◆ **Work order**
Where the data below begins, start duplicating lines exactly, and finish with the line containing "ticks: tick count"; add nothing else. Leave the pictures out.

--- Raw data Enclosed Below ---

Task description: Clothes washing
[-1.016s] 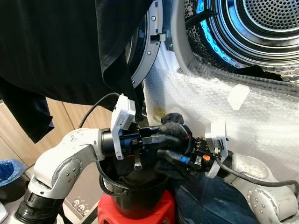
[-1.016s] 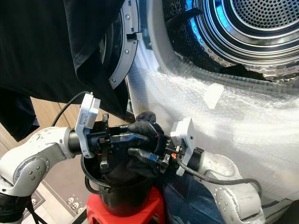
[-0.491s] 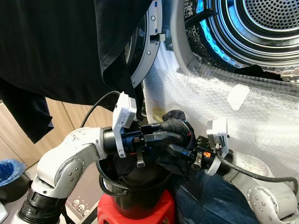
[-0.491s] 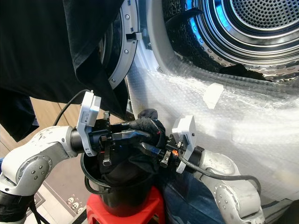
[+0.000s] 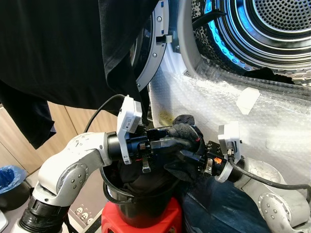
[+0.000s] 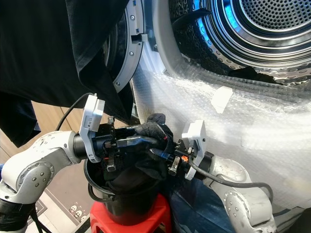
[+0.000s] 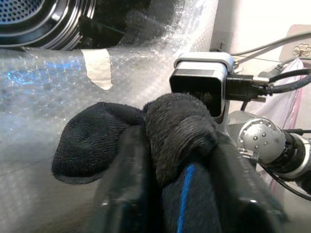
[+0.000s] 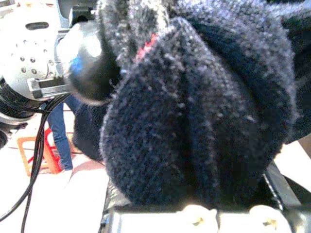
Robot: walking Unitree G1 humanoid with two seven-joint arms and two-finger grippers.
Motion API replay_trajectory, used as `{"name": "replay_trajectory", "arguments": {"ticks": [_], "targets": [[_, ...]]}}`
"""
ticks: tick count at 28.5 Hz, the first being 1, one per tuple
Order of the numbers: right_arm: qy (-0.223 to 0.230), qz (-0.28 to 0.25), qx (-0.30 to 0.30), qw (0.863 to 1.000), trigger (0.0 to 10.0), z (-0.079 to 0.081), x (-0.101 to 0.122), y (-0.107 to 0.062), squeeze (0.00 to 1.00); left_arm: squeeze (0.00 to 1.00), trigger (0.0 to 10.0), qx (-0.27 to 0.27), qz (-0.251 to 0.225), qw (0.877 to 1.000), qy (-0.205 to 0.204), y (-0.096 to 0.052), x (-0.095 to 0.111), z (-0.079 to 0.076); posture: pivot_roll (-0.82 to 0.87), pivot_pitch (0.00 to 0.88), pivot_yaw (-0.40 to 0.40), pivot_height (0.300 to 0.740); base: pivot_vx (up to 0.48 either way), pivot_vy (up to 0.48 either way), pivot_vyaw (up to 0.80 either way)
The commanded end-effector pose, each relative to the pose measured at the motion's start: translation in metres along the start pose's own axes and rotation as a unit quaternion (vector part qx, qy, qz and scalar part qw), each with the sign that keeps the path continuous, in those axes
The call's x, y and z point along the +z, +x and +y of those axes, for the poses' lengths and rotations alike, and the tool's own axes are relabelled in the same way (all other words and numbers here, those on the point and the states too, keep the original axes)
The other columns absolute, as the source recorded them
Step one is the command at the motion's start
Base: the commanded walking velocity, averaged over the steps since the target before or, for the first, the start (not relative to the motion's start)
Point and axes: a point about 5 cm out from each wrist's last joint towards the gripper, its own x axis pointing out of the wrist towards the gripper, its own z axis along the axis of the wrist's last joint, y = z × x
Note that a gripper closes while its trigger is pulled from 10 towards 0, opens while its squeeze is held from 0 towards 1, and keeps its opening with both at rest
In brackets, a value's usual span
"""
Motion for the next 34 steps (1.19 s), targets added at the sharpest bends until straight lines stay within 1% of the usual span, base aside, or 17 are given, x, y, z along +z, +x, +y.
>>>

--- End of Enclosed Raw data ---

◆ **Answer for this exercise**
Task description: Clothes washing
[-1.016s] 
[-1.016s] 
[-0.491s] 
[-0.491s] 
[+0.000s] 
[+0.000s] 
[+0.000s] 
[+0.000s] 
Robot: walking Unitree G1 humanoid with two seven-joint arms and two-finger grippers.
Motion API replay_trajectory, used as `{"name": "replay_trajectory", "arguments": {"ticks": [_], "targets": [[_, ...]]}}`
"""
ticks: tick count at 28.5 Hz, the first being 1, one per tuple

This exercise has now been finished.